**Goal of the exercise:**
Copies of all lines that contain "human" are needed; take them from the data below.
#### Given information
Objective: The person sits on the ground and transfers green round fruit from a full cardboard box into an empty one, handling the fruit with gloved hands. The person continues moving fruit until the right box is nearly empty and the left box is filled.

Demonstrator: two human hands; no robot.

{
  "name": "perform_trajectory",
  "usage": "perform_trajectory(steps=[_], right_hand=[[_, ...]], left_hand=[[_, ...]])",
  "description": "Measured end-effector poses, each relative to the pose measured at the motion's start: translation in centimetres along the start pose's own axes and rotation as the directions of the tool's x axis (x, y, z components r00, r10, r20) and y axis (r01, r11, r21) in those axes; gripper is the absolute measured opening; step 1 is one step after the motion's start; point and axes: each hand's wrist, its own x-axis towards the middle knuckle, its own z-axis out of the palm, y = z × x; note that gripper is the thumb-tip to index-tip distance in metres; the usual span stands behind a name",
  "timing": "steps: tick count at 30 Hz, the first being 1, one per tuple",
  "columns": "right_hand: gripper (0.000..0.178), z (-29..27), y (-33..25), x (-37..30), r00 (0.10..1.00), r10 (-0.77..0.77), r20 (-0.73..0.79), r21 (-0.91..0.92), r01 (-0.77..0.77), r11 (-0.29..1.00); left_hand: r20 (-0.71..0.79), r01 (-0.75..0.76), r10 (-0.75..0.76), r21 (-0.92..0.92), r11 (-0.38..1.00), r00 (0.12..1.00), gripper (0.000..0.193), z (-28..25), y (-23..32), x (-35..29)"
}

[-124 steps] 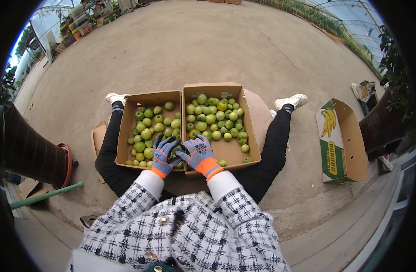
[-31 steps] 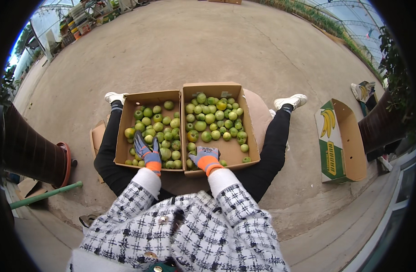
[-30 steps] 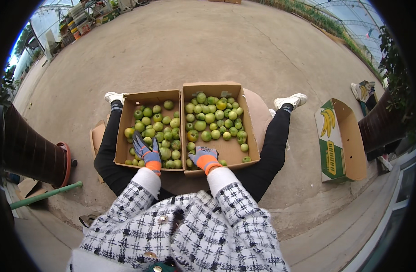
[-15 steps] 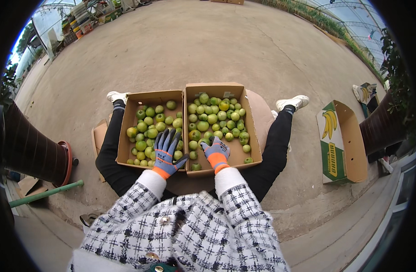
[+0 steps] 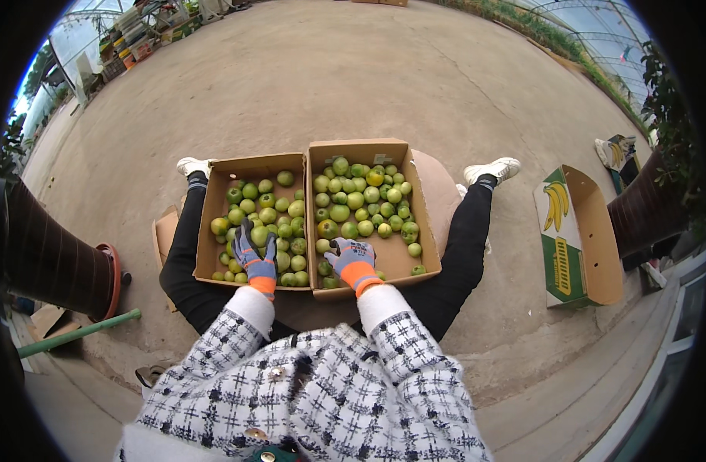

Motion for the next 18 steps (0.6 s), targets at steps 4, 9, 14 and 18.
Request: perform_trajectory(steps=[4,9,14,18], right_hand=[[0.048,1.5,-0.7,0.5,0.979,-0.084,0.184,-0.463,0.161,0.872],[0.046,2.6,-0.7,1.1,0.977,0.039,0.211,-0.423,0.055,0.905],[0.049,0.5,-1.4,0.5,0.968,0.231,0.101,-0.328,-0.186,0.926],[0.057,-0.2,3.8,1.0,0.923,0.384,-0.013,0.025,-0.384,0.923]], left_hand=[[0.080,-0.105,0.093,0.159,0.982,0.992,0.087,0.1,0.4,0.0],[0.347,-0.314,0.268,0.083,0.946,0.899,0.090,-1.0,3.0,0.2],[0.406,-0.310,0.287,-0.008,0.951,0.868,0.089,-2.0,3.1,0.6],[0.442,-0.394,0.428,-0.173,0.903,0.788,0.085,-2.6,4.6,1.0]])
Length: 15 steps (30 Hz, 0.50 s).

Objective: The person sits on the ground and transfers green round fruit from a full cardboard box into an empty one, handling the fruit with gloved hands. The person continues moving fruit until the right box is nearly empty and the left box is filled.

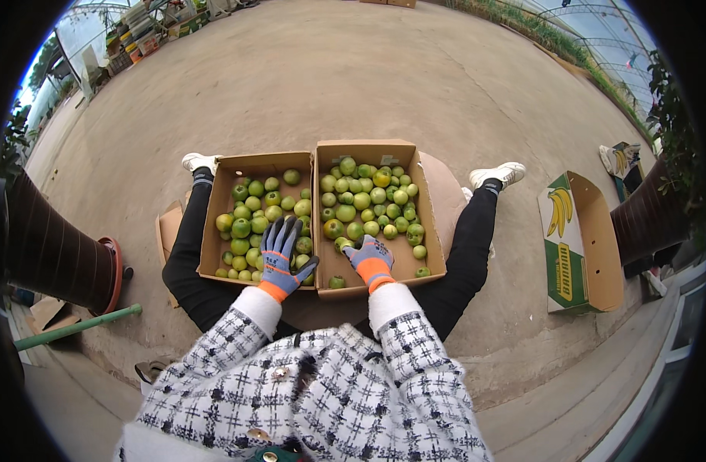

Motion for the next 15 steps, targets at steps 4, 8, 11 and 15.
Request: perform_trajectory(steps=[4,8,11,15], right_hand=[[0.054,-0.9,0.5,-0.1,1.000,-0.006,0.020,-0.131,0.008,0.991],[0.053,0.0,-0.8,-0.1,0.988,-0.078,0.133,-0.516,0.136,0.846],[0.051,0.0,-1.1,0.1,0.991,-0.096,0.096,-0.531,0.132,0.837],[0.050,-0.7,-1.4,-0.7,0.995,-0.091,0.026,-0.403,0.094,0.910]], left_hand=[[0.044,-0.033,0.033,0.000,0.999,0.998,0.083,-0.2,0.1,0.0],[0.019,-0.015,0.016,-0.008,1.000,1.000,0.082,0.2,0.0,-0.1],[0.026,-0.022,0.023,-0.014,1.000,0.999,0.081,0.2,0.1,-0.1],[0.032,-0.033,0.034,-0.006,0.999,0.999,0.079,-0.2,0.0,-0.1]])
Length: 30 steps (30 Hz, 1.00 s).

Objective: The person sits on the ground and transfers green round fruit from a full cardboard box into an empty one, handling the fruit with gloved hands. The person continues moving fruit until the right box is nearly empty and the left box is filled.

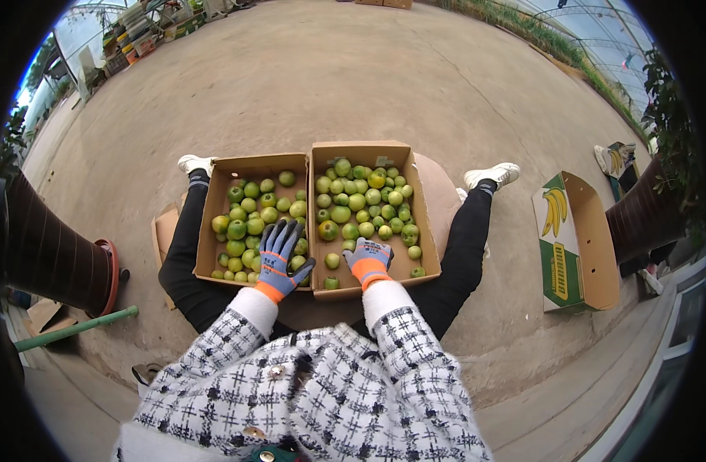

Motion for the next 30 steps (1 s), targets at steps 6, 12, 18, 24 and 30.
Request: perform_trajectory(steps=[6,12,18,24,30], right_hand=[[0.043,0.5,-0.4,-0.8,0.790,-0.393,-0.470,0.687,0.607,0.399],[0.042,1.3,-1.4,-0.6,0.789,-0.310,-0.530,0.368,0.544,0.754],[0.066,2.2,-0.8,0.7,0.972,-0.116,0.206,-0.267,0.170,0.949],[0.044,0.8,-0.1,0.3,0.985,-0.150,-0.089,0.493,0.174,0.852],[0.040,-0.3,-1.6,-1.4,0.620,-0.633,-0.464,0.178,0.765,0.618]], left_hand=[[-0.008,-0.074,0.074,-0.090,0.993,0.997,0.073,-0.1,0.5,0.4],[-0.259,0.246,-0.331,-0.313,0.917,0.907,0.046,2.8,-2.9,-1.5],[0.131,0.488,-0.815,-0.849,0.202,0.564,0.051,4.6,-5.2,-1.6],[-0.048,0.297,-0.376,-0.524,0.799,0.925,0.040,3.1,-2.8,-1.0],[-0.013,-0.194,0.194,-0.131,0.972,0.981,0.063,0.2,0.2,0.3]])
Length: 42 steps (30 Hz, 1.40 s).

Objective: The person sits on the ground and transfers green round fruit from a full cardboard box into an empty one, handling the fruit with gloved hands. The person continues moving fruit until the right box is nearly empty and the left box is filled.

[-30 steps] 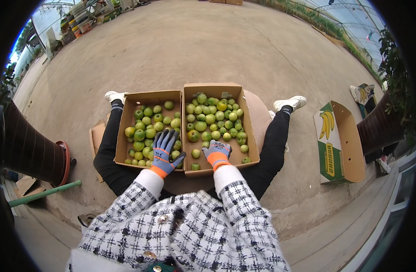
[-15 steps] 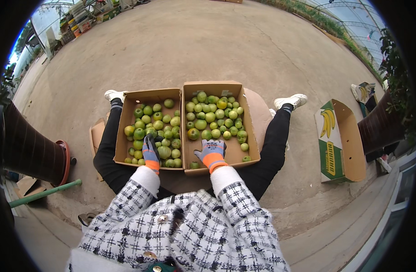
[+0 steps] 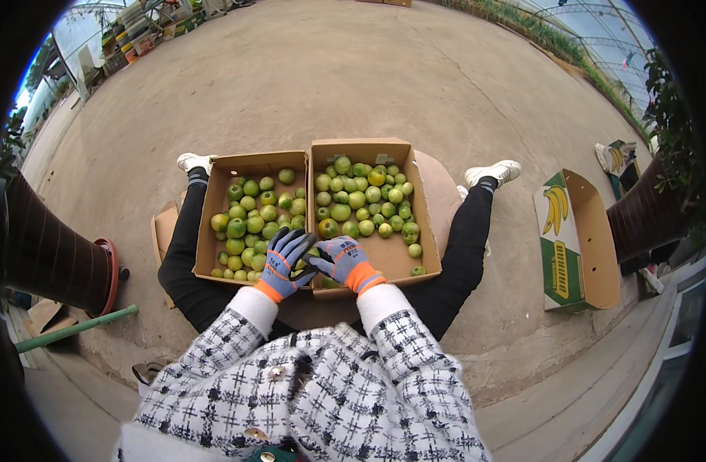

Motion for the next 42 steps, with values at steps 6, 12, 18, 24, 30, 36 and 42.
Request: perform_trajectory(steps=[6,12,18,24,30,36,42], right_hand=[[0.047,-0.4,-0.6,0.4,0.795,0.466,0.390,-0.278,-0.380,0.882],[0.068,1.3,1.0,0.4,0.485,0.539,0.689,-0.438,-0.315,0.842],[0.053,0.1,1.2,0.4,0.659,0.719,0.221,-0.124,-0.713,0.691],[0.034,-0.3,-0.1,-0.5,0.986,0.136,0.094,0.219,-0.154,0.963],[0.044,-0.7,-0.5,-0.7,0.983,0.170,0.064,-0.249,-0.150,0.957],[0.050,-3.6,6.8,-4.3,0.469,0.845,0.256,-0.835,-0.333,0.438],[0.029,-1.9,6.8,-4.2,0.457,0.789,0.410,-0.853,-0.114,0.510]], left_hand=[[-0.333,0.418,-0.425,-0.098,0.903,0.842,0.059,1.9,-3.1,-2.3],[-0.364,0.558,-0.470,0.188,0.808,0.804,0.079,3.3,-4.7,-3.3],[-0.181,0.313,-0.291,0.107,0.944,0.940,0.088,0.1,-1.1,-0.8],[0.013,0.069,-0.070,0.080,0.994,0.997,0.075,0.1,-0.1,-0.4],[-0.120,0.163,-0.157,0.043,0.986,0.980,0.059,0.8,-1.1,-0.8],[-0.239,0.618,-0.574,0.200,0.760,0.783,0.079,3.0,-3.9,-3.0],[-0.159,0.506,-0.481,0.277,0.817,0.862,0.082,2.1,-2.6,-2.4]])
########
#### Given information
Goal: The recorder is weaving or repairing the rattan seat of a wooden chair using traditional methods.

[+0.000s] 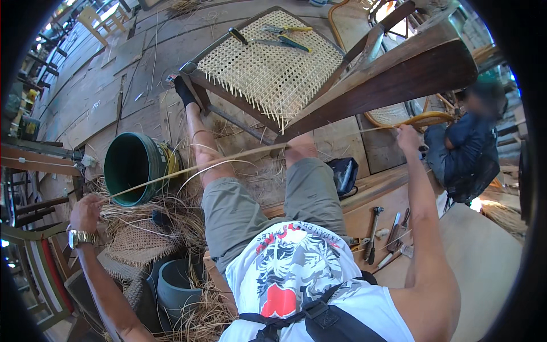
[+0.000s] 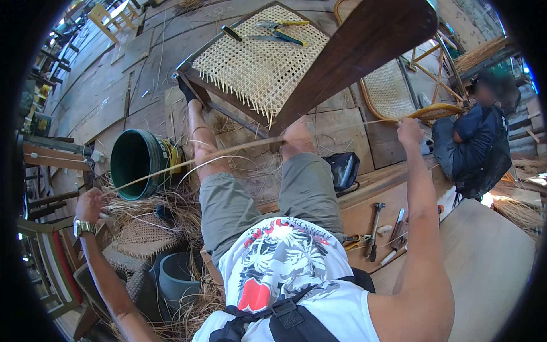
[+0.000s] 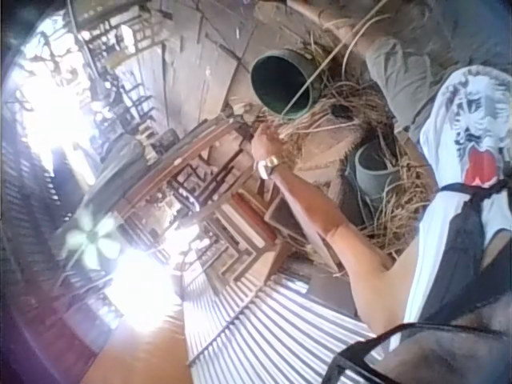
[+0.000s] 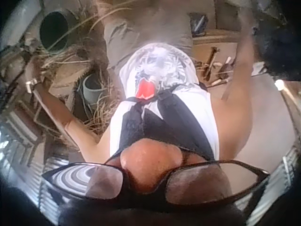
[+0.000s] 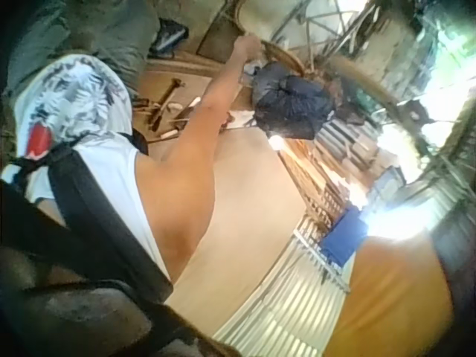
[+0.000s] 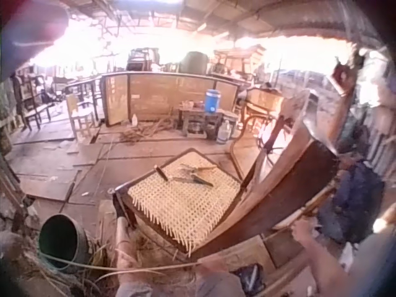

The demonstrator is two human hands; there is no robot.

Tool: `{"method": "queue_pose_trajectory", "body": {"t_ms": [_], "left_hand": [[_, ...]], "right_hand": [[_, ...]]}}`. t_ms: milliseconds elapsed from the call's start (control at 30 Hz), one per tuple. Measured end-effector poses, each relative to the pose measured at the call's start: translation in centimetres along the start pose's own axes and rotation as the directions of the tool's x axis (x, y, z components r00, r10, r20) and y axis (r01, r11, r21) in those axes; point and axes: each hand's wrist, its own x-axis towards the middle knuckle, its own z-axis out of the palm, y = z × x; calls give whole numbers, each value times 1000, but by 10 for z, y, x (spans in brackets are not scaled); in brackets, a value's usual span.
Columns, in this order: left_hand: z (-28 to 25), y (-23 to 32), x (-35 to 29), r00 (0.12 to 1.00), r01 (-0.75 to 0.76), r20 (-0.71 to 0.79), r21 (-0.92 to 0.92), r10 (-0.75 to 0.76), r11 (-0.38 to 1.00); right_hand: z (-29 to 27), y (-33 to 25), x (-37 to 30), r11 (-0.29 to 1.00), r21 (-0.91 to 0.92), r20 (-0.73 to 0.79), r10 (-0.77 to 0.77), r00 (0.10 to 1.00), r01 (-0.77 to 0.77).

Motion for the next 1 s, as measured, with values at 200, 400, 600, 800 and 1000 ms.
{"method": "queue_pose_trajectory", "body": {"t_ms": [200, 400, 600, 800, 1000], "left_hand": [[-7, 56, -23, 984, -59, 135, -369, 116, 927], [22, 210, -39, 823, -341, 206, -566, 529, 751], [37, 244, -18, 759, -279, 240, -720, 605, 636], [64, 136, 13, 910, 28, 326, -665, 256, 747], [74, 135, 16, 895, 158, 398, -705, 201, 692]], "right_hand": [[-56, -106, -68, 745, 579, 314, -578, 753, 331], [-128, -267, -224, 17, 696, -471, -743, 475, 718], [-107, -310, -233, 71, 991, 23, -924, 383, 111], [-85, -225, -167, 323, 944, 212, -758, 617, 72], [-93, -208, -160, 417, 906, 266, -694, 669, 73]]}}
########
**Written solution:**
Demonstrator: two human hands; no robot.
The demonstrator is two human hands; there is no robot.

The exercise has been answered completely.